# Description of the task
When duplicating the records beneath this instruction, omit every picture and keep all else exact.

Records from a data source
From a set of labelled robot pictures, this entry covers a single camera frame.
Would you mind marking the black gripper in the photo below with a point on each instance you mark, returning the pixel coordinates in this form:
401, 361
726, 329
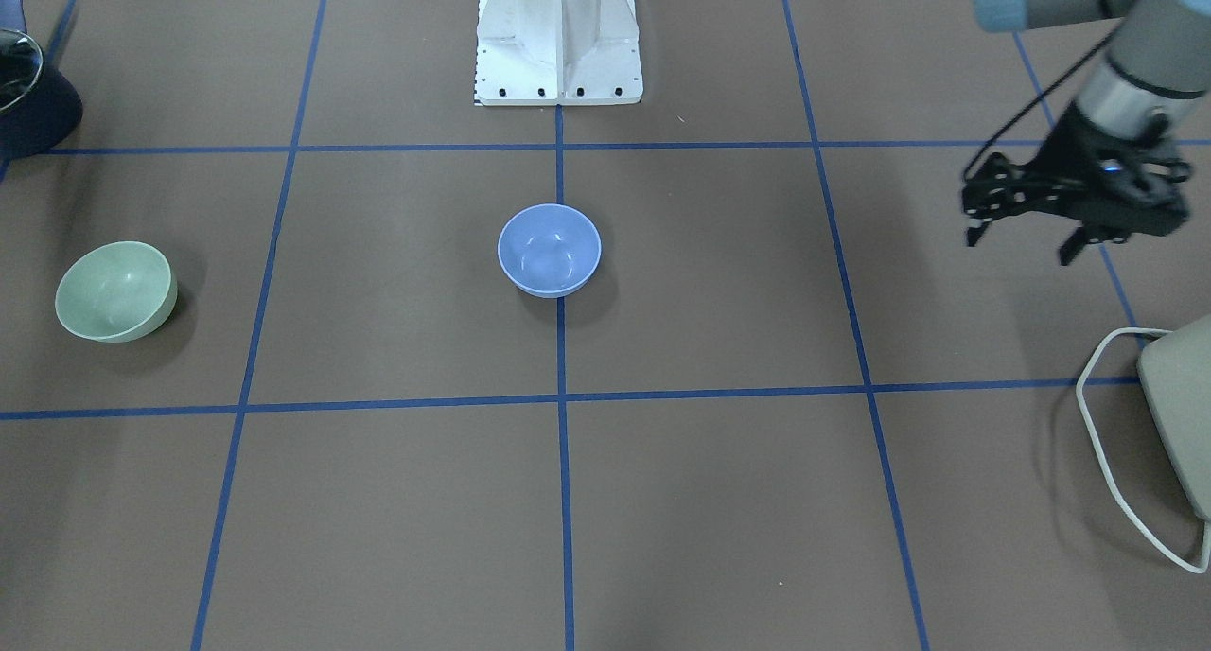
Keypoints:
1070, 157

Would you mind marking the blue bowl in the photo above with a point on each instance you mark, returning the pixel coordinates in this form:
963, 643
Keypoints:
549, 250

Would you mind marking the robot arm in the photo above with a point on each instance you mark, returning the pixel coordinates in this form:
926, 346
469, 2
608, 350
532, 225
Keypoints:
1156, 56

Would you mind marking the green bowl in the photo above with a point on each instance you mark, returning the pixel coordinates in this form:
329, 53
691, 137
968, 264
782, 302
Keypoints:
118, 293

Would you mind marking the cream toaster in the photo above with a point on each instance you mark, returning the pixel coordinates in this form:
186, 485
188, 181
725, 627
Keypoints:
1175, 374

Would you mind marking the dark blue saucepan with lid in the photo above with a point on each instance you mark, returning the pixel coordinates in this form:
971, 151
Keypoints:
39, 106

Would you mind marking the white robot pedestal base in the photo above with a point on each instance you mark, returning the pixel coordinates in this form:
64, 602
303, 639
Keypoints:
540, 53

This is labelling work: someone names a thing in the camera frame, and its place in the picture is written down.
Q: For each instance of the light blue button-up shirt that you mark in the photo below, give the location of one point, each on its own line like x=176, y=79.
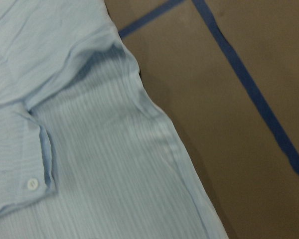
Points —
x=84, y=152

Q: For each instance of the brown paper table cover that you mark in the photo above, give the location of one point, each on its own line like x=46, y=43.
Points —
x=227, y=74

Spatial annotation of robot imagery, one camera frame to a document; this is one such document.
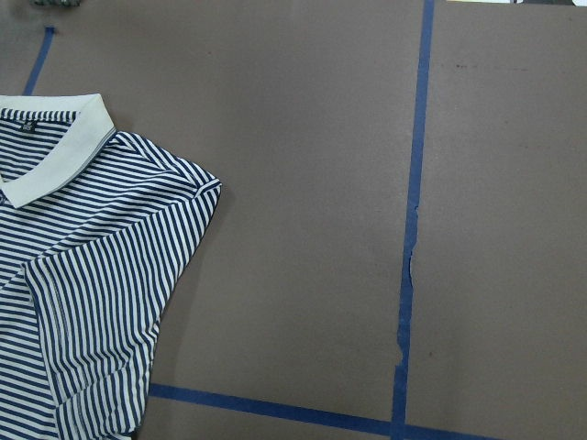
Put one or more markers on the blue white striped polo shirt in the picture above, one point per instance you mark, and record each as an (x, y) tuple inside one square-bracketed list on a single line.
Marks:
[(97, 226)]

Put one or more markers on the brown paper table cover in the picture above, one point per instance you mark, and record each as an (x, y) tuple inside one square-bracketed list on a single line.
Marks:
[(304, 110)]

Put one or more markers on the blue tape line lengthwise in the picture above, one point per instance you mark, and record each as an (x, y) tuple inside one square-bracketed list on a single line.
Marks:
[(406, 294)]

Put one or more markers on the blue tape line crosswise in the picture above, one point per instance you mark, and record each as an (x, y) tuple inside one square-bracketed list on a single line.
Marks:
[(274, 410)]

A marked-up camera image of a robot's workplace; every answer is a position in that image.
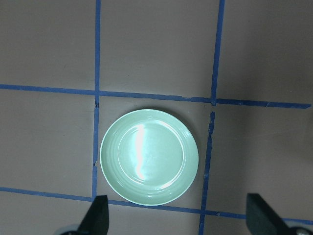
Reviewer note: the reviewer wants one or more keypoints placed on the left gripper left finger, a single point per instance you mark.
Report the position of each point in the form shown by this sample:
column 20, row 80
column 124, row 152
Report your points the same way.
column 96, row 220

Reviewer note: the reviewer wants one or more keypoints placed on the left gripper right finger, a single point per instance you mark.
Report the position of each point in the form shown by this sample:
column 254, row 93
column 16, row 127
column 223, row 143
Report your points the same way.
column 261, row 219

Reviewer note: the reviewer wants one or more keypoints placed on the green plate near left arm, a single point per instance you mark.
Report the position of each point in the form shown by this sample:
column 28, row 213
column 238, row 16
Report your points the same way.
column 149, row 157

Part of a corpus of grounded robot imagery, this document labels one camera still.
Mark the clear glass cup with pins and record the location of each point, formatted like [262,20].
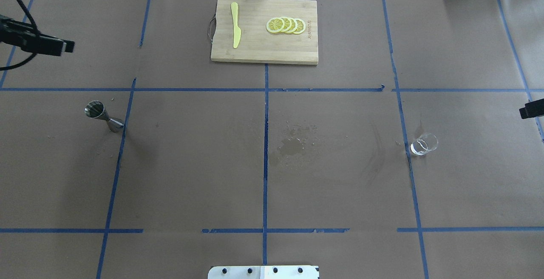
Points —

# Output
From a set of labelled robot pictures, this entry covers a single camera frame.
Would you mind marking the black gripper in the photo below with a point on each instance you mark, returning the pixel coordinates in this form:
401, 361
726, 329
Keypoints:
1070, 157

Would you mind marking the blue bowl in the photo above with a point on each instance you mark, returning the pixel coordinates in this form:
963, 643
Keypoints:
549, 250

Would you mind marking the robot arm in the photo above with a point on each instance you mark, returning the pixel coordinates in this form:
926, 346
469, 2
608, 350
532, 225
Keypoints:
1156, 56

Would you mind marking the green bowl in the photo above with a point on each instance you mark, returning the pixel coordinates in this form:
329, 53
691, 137
968, 264
782, 302
Keypoints:
118, 293

Would you mind marking the cream toaster in the photo above with a point on each instance you mark, returning the pixel coordinates in this form:
186, 485
188, 181
725, 627
Keypoints:
1175, 374

Would you mind marking the dark blue saucepan with lid in the photo above with a point on each instance you mark, returning the pixel coordinates in this form:
971, 151
Keypoints:
39, 106

Would you mind marking the white robot pedestal base in the photo above with a point on each instance you mark, returning the pixel coordinates in this form:
64, 602
303, 639
Keypoints:
540, 53

This is labelling work: someone names a thing in the camera frame, and its place in the picture is written down.
Q: For each instance of the light blue button-up shirt that you mark in the photo below, give the location of one point, each on its own line like x=176, y=79.
Points —
x=84, y=152

Q: For each instance of the brown paper table cover that you mark in the photo above, give the location of one point, each on its own line like x=46, y=43.
Points —
x=227, y=74

Spatial annotation of robot imagery, one camera frame to a document; this is one such document.
Put one or more markers on the blue white striped polo shirt in the picture above, one point per instance you mark, and record each as an (x, y) tuple inside one square-bracketed list on a single line.
Marks:
[(97, 226)]

Put one or more markers on the brown paper table cover in the picture above, one point per instance you mark, and record each as an (x, y) tuple inside one square-bracketed list on a single line.
Marks:
[(304, 110)]

Put one or more markers on the blue tape line lengthwise in the picture above, one point per instance you mark, and record each as an (x, y) tuple inside one square-bracketed list on a single line.
Marks:
[(406, 294)]

Put one or more markers on the blue tape line crosswise in the picture above, one point per instance you mark, and record each as an (x, y) tuple inside one square-bracketed list on a single line.
Marks:
[(274, 410)]

A marked-up camera image of a robot's workplace; every answer is a position in that image.
Reviewer note: the reviewer wants one or more keypoints placed on the left gripper left finger, a single point per instance you mark.
Report the position of each point in the form shown by this sample:
column 20, row 80
column 124, row 152
Report your points the same way.
column 96, row 220

Reviewer note: the reviewer wants one or more keypoints placed on the left gripper right finger, a single point per instance you mark.
Report the position of each point in the form shown by this sample:
column 254, row 93
column 16, row 127
column 223, row 143
Report your points the same way.
column 261, row 219

Reviewer note: the reviewer wants one or more keypoints placed on the green plate near left arm, a single point per instance you mark.
Report the position of each point in the form shown by this sample:
column 28, row 213
column 238, row 16
Report your points the same way.
column 149, row 157

Part of a corpus of grounded robot imagery, this document labels one camera still.
Mark the clear glass cup with pins and record the location of each point, formatted like [262,20].
Points —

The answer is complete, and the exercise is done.